Pensées vagabondes… 28. Le fou qui plantait des arbres

Savez-vous qu’un arbre, c’est plusieurs tonnes de carbone sur pied, et autant de moins dans l’atmosphère…

Le fou plantait des arbres. Il plantait, plantait et plantait encore.

Et l’Intendant se moquait de lui, car jamais le fou ne récoltait le fruit de ses arbres. Il en mangeait un peu, selon les saisons et les années et parfois le fou était gras, parfois il était maigre. Il passait toute sa vie à planter des arbres qui donnaient des fruits, puis à planter les fruits qui donnaient des arbres.

Tout était parti de l’héritage de son père : une pomme, une poire et un scoubidoubidou. Le fou ne savait pas ce qu’en faire, alors il coupa la poire en deux. Il planta le tout et disposa bientôt d’un pommier, deux poiriers et un arbre à scoubidous.
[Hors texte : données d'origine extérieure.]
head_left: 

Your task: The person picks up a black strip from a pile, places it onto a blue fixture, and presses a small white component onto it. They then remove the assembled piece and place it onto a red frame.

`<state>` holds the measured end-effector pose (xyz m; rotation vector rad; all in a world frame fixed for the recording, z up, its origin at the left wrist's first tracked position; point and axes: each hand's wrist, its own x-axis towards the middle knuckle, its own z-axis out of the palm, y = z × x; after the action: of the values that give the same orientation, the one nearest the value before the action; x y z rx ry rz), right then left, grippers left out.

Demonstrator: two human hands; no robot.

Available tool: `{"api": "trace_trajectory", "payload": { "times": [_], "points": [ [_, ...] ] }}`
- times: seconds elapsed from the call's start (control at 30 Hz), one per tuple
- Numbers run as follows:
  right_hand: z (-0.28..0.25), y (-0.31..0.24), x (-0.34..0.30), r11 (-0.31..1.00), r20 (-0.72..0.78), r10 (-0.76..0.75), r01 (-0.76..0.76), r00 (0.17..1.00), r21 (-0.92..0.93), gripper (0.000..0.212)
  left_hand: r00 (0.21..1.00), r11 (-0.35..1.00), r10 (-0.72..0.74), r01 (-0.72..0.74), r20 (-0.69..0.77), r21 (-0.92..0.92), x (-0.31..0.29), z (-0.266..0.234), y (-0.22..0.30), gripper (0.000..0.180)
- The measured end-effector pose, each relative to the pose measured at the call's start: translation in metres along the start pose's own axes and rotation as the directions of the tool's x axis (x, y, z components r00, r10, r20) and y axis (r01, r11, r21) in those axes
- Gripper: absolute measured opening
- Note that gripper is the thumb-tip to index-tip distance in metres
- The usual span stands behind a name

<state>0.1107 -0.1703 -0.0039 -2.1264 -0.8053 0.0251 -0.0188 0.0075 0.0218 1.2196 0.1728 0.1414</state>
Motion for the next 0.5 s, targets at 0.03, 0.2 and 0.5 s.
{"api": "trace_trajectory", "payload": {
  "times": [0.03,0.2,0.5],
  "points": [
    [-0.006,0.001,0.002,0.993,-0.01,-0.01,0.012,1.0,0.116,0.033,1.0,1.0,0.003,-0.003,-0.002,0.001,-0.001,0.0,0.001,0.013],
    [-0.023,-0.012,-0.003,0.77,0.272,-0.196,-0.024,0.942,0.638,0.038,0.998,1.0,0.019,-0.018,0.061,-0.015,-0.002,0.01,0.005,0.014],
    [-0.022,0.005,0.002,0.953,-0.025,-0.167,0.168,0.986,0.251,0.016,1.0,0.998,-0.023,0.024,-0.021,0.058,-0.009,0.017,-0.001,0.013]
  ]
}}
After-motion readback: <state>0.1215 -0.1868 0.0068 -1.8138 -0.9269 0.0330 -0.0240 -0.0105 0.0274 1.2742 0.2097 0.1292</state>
Il en planta les fruits et disposa bientôt d’une plantation de pommes, de poires et de scoubidoubidous, auxquels d’autres arbres s’étaient ajoutés, apportés par les oiseaux et par un écureuil étourdi qui perdit, mais pas pour tout le monde, trois glands, une noix et cinq noisettes.
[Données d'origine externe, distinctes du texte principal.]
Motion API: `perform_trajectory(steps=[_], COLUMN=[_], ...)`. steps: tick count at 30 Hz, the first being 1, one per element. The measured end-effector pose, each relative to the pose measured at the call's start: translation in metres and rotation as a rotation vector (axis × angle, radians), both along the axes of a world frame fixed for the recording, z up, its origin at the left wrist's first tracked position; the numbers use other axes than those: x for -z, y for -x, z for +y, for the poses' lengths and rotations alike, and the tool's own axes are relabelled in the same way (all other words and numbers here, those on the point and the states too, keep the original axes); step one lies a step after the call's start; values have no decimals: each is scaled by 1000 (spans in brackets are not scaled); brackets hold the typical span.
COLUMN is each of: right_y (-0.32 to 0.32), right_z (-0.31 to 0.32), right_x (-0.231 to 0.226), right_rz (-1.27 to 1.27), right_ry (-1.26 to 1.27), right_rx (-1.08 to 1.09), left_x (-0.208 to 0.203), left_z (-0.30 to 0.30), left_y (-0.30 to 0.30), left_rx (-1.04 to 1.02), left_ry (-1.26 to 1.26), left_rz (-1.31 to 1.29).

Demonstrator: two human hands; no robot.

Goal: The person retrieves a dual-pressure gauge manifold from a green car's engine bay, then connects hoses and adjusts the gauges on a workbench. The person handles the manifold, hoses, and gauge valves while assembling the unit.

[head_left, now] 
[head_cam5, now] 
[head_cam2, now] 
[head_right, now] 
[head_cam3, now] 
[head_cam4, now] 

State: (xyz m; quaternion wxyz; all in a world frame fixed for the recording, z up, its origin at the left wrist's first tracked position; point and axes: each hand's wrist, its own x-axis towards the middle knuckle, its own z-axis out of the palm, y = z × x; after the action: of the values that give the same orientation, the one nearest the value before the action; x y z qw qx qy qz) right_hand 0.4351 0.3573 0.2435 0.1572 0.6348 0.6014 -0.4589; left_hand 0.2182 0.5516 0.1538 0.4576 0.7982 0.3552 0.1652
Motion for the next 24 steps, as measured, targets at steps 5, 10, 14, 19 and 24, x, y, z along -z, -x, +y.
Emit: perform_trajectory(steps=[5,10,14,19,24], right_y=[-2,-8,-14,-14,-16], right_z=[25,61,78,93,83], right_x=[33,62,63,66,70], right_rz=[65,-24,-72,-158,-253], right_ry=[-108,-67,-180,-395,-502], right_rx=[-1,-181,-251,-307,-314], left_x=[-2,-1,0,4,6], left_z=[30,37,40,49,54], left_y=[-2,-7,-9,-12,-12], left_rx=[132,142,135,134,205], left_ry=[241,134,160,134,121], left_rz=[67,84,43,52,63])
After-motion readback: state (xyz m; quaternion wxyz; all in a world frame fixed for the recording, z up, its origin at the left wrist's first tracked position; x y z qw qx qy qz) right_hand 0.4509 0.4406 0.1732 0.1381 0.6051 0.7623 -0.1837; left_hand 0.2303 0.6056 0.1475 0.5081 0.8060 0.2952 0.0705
Pour l’Intendant aussi, tout était parti de l’héritage de son père : une demeure en ville, que l’Intendant avait vendue pour acheter des petites maisons qu’il louait au peuple. Il acheta d’autres biens par l’argent des loyers. Plus tard, il devint le secrétaire de la Confrérie des Propriétaires, ce qui lui permit de ruiner tous les autres propriétaires à son profit. Ensuite, il multiplia ses gains par l’achat d’une charge de percepteur : Il faut bien que tout le monde vive, disait-il en ne pensant qu’à lui-même. L’achat d’une charge de juge simplifia toutes les
procédures nécessaires à l’ouverture d’une banque et lui permit de déclarer illégales toutes les autres banques. Il se sépara de sa femme, car elle voulait des enfants et il n’aimait pas les investissements à long terme. Lorsqu’elle voulut une maison, investissement improductif, il
la répudia. Il passait le plus clair de son temps à la lueur des torches dans sa chambre forte à chasser les rats. Car des rats rongeaient les lourds coffres de bois où il entreposait son or.

Les rats rongeaient aussi dans la forêt et le fou les regardait faire en souriant, comme il regardait ses enfants couper des branches pour construire des cabanes, les piverts creuser les troncs à la recherche de vers ou les vers creuser plus loin pour éviter les pics. Il faut bien
que tout le monde vive ! Un jour, il vit un castor abattre trois frênes : il préleva une branche de saule pour préparer une canne et aller à la pêche dans l’étang qui sera bientôt prêt.

Il vit toujours dans sa forêt car Dieu, désirant modifier une règle mineure, décida d’ajouter dix années de vie à toute personne qui planterait un arbre sans raison. Or le fou a perdu la raison. Il ajoute donc chaque jour vingt ou trente ans à la durée de sa vie.

L’intendant, ayant collecté la totalité de l’or de la ville, l’entreposa dans les coffres de la chambre forte où il vécut une heureuse vieillesse à chasser les rats. Agé et rassasié de jours, il mourut étouffé en même temps qu’eux, le jour où Dieu, désirant modifier une règle mineure,
changea tout l’or du monde en fumée.